The report by Anthony Atala and colleagues appears in yesterday's edition of the journal Nature Biotechnology.

The finding raises new hope for advances in tissue repair and organ regeneration without the ethical objections that have surrounded embryonic stem cell research.

Such objections arise because embryonic stem cells must be harvested from a fertilized human egg, which is destroyed in the process.

In contrast, amniotic stem cells can be collected during a routine medical procedure that draws fluid from the womb without harming the developing fetus. The cells can also be taken from the placenta that is expelled after delivery.

In a teleconference Friday, Atala said that while it is too soon to know their full therapeutic potential, the new stem cells have advantages over other stem cell types because they are so potent and fast growing.

"I don't think these cells are going to replace [human embryonic stem cells], but they provide another choice and are more readily available," Atala said.

Engineering Organs

Amniotic fluid is known to be rich in fetal cells of various types, and physicians have already used some of these to clone "patches" of connective or muscle tissue for repairing certain birth defects.

Atala said the cells his group isolated are unique in their ability to form a range of cell types, while also possessing characteristics of adult stem cells that generate only a single type.

The researchers used special chemicals to coax the amniotic stem cells to develop different specialized structures and functions.

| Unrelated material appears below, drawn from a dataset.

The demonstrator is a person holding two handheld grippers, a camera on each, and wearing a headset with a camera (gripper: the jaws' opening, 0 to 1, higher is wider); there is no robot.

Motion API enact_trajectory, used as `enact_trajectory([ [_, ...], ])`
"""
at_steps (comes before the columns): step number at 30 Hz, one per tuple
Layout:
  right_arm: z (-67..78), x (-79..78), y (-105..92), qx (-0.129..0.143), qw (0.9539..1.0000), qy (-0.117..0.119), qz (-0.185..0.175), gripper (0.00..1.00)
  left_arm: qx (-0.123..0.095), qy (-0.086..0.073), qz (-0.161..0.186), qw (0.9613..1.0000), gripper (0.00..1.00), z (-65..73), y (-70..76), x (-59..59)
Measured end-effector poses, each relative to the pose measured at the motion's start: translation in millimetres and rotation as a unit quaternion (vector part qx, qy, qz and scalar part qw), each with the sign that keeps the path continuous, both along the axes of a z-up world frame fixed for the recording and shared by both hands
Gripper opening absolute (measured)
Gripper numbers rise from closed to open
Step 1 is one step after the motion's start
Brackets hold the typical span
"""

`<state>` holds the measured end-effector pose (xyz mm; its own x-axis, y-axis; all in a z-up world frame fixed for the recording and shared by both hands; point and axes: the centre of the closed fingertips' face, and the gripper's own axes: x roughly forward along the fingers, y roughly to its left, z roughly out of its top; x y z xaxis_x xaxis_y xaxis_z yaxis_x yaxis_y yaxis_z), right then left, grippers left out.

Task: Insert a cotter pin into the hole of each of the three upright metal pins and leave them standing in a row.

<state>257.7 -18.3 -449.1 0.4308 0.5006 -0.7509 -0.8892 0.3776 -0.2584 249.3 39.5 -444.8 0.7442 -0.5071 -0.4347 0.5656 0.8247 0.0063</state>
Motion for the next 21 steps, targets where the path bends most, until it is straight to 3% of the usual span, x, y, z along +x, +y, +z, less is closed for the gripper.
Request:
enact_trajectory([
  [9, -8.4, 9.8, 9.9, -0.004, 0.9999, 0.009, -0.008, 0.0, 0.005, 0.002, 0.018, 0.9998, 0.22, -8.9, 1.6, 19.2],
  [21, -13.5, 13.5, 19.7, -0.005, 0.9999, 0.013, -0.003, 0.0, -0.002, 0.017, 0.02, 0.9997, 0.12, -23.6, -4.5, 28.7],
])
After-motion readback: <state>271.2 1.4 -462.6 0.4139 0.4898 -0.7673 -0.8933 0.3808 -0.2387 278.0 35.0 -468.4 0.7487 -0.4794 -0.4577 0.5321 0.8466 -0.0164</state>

Cloned lines of the cells grew readily in the laboratory, with populations doubling every 36 hours.

Like embryonic stem cells, the amniotic cells retained their genetic makeup and showed no signs of aging over multiple generations.

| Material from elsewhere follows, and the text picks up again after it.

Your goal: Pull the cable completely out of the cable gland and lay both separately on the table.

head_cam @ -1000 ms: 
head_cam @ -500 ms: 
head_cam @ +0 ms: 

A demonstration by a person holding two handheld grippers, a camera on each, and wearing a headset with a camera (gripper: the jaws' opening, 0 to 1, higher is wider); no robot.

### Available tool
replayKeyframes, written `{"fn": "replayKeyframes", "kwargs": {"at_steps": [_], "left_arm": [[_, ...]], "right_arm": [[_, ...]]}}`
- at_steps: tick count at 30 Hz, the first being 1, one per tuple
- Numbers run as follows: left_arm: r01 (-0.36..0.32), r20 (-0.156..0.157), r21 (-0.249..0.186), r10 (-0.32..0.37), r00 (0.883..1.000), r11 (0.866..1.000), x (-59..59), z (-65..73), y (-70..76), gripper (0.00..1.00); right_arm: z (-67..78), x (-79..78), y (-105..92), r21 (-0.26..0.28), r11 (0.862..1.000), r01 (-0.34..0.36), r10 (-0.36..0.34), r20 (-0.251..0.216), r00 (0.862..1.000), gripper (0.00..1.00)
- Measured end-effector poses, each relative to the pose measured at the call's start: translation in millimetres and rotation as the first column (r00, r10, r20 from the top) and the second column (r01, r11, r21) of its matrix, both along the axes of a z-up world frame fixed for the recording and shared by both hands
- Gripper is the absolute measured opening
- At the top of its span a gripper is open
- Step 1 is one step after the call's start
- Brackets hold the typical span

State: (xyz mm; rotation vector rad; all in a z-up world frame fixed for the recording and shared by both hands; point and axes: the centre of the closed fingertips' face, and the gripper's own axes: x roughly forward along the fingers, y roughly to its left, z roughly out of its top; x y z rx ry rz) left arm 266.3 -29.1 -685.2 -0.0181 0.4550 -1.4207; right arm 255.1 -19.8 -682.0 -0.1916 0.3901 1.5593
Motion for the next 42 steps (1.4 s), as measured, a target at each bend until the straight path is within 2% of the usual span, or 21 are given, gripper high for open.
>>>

After being grown in culture dishes, the human cells continued to grow and take on specialized functions when implanted into living mouse tissue.

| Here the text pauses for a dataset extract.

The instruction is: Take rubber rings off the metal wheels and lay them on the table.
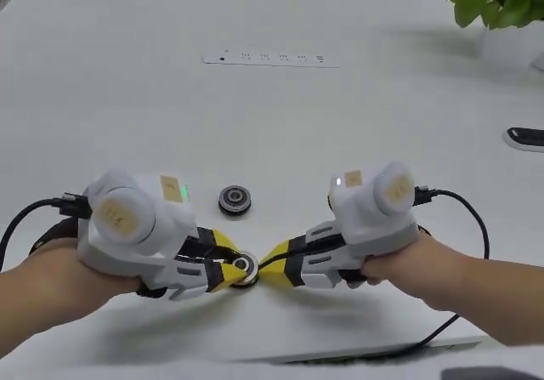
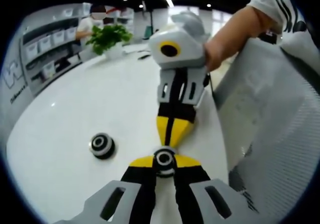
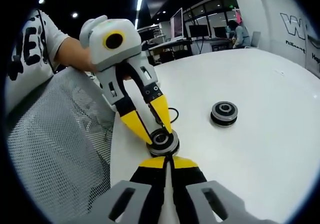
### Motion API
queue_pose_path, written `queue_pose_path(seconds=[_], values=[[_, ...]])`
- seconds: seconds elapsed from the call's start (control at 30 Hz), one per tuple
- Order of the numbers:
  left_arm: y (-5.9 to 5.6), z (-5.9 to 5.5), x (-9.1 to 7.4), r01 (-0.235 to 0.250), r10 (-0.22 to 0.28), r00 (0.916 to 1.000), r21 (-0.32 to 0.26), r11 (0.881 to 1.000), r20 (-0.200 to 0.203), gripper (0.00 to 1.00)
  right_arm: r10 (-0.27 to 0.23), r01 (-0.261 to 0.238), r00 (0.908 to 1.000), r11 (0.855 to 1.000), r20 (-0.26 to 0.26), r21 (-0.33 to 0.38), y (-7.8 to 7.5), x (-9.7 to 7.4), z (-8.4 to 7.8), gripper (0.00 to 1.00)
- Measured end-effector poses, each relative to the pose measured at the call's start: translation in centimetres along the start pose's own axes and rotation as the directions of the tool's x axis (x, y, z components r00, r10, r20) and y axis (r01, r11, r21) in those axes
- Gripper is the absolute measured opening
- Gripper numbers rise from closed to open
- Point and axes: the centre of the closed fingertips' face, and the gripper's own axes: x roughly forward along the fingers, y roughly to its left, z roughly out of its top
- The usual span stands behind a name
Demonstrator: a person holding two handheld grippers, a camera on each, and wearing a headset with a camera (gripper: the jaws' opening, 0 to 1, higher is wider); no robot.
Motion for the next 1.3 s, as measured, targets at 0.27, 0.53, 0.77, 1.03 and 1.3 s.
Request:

Bone cells produced bony tissue in mice, for example, and nerve cells became established in areas of mice brains that had been damaged by disease.

"It's a very encouraging and hopeful discovery," said Roger De Filippo, a stem cell researcher at the University of Southern California.

"The fact that these cells can grow in standard culture dishes to very large numbers is a huge advantage for building organs."

But Arnold Kriegstein, director of the Institute for Regeneration Medicine at the University of California, San Francisco, sounded a more cautious note.

"Some of the cell types they described were really not well developed," Kriegstein said. "We don't know yet what the true potential of these cells might be."

Potency and Potential

By harnessing the remarkable generative properties of stem cells, scientists hope to find new treatments for neurological injuries and degenerative diseases.

Controversy over embryonic stem cells led many researchers to focus on developing therapeutic techniques using adult stem cells.

(See a National Geographic magazine feature on the stem cell controversy.)

Scientists are also working to develop techniques for harvesting embryonic stem cells without destroying embryos.

(Read "Stem Cells Can Be Collected Without Destroying Embryos, Scientists Show" [August 23, 2006].)

Other studies have tried to find alternative sources of stem cells with similar properties.

(Read "Mouse Testicles Yield Promising Stem Cells" [March 24, 2006].)

If techniques for engineering a range of tissue types from amniotic stem cells can be fully developed, the effects would be far reaching.

Atala suggests that banks of amniotic fluid could one day serve the medical needs of the general population.

"Theoretically speaking, if one had a bank of 100,000 specimens, one could supply 99 percent of the U.S. population with a perfect genetic match [of engineered tissues or organs] for transplantation," Atala said.

Ronald Green is a bioethicist at Dartmouth College in Hanover, New Hampshire. He called the new development "very promising—if the science pans out."

"We are very much in need of 'ethically universal' lines [of stem cells] that anyone can use, regardless of their views on the moral status of the human embryo," Green said.

"Every step toward alternatives that don't involve the destruction of human embryos is welcome."